With the inauguration event risk behind us, the market should return to normal. The only problem for traders is determining which normal we are going to get.

The Dow and the Russell are near five-week lows. The S&P and Nasdaq are less than half a percent from new highs. There is (was) a tug of war in progress ahead of the inauguration. In theory, that battle should ease now that the event risk is behind us. Traders who were afraid of a potential disaster should be breathing easier this weekend.

However, just because the event risk is over does not mean it is all clear for the markets. There are still a lot of roadblocks and headlines ahead for the new administration and that will continue to cause isolated headwinds for equities.

The farther we get into January the less the political headlines will matter. The Q4 earnings cycle is going to be the driving force. This week has a heavy calendar for earnings with 12 Dow components.

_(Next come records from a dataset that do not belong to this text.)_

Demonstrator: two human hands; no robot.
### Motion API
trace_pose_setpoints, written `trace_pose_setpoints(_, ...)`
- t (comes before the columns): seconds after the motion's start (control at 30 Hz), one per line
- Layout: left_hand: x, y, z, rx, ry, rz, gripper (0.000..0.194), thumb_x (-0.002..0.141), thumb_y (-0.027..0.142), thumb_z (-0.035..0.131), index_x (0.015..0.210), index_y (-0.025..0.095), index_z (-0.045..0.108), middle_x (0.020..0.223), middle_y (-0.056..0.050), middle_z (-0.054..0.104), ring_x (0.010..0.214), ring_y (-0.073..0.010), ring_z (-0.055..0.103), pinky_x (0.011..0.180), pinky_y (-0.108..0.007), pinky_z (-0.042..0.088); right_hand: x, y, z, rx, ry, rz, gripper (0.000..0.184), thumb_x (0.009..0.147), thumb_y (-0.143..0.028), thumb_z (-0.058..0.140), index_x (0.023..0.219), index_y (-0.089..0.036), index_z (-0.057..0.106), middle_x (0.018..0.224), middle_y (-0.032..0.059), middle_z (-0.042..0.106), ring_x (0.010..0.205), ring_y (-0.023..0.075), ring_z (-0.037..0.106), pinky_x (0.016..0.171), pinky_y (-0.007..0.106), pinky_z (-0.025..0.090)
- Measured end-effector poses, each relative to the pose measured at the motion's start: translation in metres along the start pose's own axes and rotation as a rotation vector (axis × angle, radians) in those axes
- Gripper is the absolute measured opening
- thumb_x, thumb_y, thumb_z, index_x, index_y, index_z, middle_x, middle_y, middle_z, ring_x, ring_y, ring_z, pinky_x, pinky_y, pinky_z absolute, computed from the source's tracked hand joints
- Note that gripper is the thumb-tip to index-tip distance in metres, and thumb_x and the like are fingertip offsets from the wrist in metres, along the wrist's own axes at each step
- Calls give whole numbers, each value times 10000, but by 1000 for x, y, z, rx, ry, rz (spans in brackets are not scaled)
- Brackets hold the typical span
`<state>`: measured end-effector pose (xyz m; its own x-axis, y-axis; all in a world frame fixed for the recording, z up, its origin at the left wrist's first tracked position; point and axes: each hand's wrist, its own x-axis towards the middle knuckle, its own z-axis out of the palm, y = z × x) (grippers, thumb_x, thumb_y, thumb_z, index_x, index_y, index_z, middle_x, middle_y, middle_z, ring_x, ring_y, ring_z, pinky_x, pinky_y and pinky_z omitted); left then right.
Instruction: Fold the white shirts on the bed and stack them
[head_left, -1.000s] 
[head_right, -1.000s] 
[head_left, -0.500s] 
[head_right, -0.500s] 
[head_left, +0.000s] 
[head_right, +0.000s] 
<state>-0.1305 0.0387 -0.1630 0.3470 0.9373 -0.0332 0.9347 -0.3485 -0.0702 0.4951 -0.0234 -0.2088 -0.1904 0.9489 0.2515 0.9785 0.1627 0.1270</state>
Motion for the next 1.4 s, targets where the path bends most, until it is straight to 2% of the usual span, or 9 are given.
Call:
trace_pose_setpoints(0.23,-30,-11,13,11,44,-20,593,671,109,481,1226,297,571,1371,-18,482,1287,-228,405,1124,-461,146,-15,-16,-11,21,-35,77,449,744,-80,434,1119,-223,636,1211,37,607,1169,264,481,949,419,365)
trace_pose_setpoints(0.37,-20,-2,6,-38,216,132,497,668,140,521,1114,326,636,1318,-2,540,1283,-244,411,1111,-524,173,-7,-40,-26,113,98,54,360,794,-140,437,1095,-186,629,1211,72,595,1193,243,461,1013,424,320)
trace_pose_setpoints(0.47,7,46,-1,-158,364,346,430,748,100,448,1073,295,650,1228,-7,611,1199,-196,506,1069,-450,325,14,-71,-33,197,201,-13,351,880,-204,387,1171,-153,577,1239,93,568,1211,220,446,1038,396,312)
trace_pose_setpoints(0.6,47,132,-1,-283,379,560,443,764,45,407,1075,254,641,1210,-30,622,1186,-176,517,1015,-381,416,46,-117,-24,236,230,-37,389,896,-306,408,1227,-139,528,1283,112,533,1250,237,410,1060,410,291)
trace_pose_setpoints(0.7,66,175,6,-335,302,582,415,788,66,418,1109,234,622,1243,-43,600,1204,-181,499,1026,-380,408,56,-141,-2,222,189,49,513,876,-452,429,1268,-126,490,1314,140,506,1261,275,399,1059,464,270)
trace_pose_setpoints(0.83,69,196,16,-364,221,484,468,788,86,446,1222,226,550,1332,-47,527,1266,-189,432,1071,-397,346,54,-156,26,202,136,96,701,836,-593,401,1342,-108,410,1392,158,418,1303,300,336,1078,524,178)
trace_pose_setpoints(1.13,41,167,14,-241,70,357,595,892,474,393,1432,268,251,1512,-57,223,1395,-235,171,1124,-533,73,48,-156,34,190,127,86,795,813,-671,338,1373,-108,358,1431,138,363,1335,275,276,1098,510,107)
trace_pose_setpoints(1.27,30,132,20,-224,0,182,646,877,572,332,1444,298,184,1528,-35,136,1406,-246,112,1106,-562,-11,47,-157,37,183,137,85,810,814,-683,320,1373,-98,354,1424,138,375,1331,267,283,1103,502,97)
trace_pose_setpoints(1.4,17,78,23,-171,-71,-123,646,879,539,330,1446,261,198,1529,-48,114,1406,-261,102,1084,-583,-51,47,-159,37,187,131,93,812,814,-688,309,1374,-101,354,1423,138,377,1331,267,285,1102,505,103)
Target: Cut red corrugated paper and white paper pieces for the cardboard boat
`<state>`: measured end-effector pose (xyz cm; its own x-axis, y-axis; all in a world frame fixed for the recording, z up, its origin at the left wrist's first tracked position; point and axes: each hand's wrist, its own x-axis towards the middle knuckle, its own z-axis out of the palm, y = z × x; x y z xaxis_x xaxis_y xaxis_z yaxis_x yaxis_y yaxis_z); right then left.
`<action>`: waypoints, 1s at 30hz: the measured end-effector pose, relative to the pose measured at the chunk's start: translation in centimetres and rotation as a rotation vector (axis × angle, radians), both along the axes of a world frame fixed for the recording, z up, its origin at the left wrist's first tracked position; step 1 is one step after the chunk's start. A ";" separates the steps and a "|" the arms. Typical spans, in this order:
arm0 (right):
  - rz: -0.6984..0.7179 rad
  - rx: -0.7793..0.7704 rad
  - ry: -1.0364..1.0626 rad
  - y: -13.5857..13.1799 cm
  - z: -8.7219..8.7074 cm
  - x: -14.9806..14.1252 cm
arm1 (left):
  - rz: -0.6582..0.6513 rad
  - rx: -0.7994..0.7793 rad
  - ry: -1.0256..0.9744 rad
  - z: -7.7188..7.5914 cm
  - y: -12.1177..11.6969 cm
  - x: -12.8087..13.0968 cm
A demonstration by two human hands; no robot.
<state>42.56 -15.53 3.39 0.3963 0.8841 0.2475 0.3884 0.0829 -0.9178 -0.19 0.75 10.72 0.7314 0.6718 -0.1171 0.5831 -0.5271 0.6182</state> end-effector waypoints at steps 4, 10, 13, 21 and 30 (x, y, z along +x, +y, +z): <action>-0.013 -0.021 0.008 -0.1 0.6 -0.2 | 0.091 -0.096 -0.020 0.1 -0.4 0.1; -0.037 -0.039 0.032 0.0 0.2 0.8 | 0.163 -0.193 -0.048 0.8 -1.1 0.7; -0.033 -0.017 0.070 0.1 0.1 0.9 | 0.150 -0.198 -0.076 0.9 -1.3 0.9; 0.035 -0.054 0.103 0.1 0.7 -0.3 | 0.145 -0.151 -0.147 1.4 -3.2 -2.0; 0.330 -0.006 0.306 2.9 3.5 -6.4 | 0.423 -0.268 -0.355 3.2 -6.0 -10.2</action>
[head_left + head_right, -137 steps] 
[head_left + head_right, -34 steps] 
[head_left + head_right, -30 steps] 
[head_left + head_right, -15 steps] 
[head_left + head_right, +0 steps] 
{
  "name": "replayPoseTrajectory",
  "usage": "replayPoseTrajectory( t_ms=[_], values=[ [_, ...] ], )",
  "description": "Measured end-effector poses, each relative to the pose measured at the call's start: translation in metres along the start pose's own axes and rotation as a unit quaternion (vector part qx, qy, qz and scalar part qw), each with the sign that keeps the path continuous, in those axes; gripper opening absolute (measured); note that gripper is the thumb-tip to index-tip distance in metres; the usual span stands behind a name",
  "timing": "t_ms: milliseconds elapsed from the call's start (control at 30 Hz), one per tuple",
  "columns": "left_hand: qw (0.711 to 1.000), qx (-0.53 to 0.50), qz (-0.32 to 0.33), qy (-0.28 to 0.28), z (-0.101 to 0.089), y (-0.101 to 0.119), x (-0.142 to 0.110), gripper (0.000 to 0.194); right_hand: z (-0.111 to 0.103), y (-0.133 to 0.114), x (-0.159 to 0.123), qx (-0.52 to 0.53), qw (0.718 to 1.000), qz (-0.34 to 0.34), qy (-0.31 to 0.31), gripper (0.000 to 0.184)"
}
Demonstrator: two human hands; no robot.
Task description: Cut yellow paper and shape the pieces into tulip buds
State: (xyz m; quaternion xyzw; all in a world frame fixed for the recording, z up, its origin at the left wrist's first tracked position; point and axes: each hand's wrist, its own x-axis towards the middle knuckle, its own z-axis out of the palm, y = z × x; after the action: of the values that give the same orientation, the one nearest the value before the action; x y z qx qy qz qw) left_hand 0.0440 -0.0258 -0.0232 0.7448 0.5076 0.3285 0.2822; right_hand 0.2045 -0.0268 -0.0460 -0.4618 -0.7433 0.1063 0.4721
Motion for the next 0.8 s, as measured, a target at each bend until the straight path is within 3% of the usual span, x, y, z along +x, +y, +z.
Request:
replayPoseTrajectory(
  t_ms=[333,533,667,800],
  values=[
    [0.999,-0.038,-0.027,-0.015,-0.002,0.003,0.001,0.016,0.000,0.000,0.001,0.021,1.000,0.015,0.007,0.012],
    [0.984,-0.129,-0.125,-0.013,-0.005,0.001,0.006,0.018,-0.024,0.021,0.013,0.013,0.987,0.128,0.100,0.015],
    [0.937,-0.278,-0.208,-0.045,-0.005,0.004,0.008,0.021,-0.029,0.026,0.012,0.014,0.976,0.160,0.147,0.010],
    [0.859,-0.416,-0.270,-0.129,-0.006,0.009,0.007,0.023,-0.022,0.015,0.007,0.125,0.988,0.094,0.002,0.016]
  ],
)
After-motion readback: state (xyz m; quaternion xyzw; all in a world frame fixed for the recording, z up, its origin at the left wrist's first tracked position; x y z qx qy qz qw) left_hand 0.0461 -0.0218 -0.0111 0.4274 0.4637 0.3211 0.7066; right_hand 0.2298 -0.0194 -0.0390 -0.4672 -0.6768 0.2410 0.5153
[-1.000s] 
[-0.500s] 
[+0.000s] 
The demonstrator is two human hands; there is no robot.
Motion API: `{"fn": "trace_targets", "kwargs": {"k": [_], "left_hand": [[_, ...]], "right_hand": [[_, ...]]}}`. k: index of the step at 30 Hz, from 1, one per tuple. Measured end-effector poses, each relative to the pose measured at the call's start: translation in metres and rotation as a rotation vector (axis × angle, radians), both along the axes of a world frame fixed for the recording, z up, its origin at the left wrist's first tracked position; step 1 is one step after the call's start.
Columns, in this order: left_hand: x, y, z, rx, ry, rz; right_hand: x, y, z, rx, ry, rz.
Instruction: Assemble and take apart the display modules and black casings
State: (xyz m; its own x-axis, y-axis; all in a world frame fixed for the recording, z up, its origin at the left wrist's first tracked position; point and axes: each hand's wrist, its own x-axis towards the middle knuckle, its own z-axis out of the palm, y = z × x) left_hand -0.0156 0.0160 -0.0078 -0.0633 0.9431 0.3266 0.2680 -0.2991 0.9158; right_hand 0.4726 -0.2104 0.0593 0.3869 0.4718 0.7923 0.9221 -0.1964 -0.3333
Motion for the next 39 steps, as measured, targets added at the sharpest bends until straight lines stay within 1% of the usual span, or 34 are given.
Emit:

The Dow closed at a five-week low on Thursday but rebounded at the close on Friday after the inauguration risk passed. The index is still hugging the bottom of its recent range and the resistance just below 20,000 is still intact but should have weakened somewhat after repeated testing. At this point, another close outside the blue support line at 19,750 would be very negative.


The S&P is fighting resistance at 2,277 and closed only 6 points below on Friday. A break over 2,280 could trigger short covering and a break over 2,300 could trigger a new leg higher. The S&P closes have been clustering at the highs for the last two weeks. The chart looks like a breakout is imminent. If the S&P breaks out to new highs by more than a couple points, it should drag the Dow through 20,000 and that would be a double lift for market sentiment.

Over the last 11 presidential transitions, the S&P has averaged a -2.6% decline in the first 30 days. Since 1953, the S&P has averaged a 1.7% gain over the first 100 days. That suggests we should buy any dip.


The high close on the Nasdaq Composite is 5,574 and the index closed at 5,555 on Friday. The tech index could easily breakout to a new high at any time. The hurdle this week is the tech earnings on Thursday. So far, tech stocks have been beating estimates. With GOOGL, MSFT and INTC all reporting, we have a good possibility of a strongly positive open on Friday. Conversely, if a couple of those giants disappoint, Friday could be a bad day.

The FANG+A stocks (+Apple) have been positive but other than Netflix after earnings, they have not been strongly positive. Investors were waiting for the event risk to pass and for the earnings to appear. Netflix gained $10 after earnings and gave back $5 of that over the next two days.


The Russell 2000 has repeatedly broken below support at 1,355 and did not recover that level on Friday. Thursday was a five-week low close. I searched long and hard for some small cap stocks to buy this weekend. After looking at about 300 charts, only about 16 were playable and only 5 of those were longs and three had earnings over the next couple of weeks. Those are very bad ratios. There were easily 100+ that could have been shorted. I do not recall seeing so many bearish charts outside of a market correction.

This suggests there is more at play here than just the event risk fear. The small cap stocks rallied significantly after the election with 40% gains not uncommon. There has not been a decent retracement so they are all bleeding points one day at a time.

The weakness in the Russell is the fly in my soup this weekend. Couple that with the weakness in the Dow and it suggests any rally may struggle to gain traction. However, it is always possible investors will come back next week with dollar signs in their eyes and be buying everything they see in hopes Trump will be successful in reducing taxes and regulations.


The Russell 3000, the largest 3,000 stocks in the market, is showing a similar pattern to the S&P. The recent closes are at the top of the recent channel and it appears a breakout is imminent. The bullish picture will continue until the index breaks below support at 1,335. Until then, this is a continuation pattern.


You probably noticed that the MACD is negative on every chart. The internals are weak despite the nearness to the recent highs. Over the last several weeks, fewer and fewer stocks were supporting the market. If that continues next week, any potential rally could be in jeopardy.

The Volatility Index continues to warn that investors are too complacent. The index fell back to 11.50 on Friday and that is a warning sign everyone is moving to the same side of the boat and capsize danger is increasing. If everyone is long, there is nobody left to buy.


Will the real market please stand up? With two indexes bullish and two bearish, next week could see a conversion of sorts. Will the bears turn bullish or the bulls turn bearish? Inquiring minds want to know.

Enter passively and exit aggressively!